Renan acusa Cunha de comandar governo da cadeia – um senador do PMDB acusa o governo do PMDB de ser comandado por um criminoso do PMDB de dentro da cadeia. Uma acusação clara, direta, feita com todas as letras, mas… esta não foi a grande pauta da semana! A notícia chegou, ficou um pouquinho no ar e tchau! Não houve nenhum aprofundamento, nenhuma grande reportagem, ninguém pressionou o Planalto por uma explicação. Virou passeio, amigo!

Manifestações contra a Reforma da Previdência – na última quarta-feira, uma greve geral foi convocada pelas centrais sindicais levando centenas de milhares de pessoas às ruas para protestar contra a Reforma da Previdência proposta pelo governo Temer. A manifestação ocorreu em 19 capitais. Diferentemente do que acontece com manifestações convocadas pelo MBL e Vem Pra Rua, a cobertura foi tímida e bastante crítica, dando enfoque para os problemas que a greve causou ao trânsito.

E o jornalismo brasileiro conseguiu fazer da cobertura de ontem a maior editoria de “trânsito” da história da humanidade.

— xico sá (@xicosa) 16 de março de 2017

A Folha foi o único grande jornal a noticiar as manifestações na manchete de capa. O Globo e Estadão não consideraram o fato suficientemente relevante para ganhar o mesmo destaque. Grandes portais brasileiros como UOL e Globo.com ignoraram solenemente. Nenhuma foto, nenhuma chamada, nada. Esses são os screenshots das capas dos portais ao meio-dia do dia seguinte aos protestos:








Já em outras manifestações, não havia espaço para outro assunto na página principal do UOL:



Esses são alguns casos aleatórios que lembrei, mas há uma infinidade de outros. É inacreditável que notícias dessa relevância tenham passado apenas lateralmente na imprensa brasileira. São fatos fundamentais que não foram destacados e explorados pelo jornalismo brasileiro. Não é razoável admitir que esses temas sejam escanteados no noticiário.
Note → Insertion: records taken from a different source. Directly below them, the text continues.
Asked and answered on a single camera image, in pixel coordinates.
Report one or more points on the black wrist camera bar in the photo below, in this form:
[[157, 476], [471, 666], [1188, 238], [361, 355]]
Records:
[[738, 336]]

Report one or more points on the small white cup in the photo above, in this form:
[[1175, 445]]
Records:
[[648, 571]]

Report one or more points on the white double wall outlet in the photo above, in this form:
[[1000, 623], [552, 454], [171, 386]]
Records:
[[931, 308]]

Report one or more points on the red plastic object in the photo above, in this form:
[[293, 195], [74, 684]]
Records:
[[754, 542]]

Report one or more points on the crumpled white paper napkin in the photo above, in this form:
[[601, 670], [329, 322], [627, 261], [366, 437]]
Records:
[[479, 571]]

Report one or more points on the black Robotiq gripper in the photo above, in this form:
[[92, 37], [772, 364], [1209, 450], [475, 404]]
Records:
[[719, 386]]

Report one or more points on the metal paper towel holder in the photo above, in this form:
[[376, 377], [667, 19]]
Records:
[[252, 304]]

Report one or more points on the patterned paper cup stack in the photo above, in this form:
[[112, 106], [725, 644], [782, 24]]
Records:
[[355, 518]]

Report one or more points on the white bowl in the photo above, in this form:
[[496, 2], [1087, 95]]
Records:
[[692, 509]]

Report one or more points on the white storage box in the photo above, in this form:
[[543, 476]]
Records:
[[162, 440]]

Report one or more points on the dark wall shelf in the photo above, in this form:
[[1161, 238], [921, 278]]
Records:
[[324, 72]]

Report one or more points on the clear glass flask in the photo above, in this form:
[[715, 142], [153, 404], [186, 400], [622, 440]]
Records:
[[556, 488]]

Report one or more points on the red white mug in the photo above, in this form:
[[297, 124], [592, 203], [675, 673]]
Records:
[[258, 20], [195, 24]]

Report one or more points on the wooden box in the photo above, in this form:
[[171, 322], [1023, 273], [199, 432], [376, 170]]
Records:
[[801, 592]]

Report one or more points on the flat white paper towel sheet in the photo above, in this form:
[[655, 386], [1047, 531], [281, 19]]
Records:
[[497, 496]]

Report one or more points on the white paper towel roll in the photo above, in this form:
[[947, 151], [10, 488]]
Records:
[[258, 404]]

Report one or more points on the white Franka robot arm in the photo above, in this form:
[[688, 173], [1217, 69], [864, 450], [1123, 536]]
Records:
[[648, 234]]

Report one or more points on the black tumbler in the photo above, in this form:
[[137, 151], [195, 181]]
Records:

É grave demais para um país democrático que a comunicação esteja concentrada nas mãos de meia dúzia de famílias. São essas pessoas, auxiliadas por funcionários alinhados a elas, que determinam o que passará na rádio, na TV, no jornal. É esse grupelho que decide o que a massa irá discutir essa semana e o que será descartado semana que vem. A internet e as redes sociais, apesar de trazerem um respiro e abrirem novas possibilidades, ainda ecoam e são guiadas pelas pautas da imprensa tradicional.

Uma regularização no setor de comunicação que torne os meios mais democráticos é urgente, apesar de cada vez mais distante numa época em que o governo ilegítimo decide irrigar ainda mais os barões midiáticos com dinheiro público. O modelo concentrador é o mesmo da época ditadura militar. O Brasil precisa se livrar dessa trava ou continuará a reboque dos interesses de um grupelho que se criou nos anos de chumbo e até hoje vem influenciando os rumos da nação.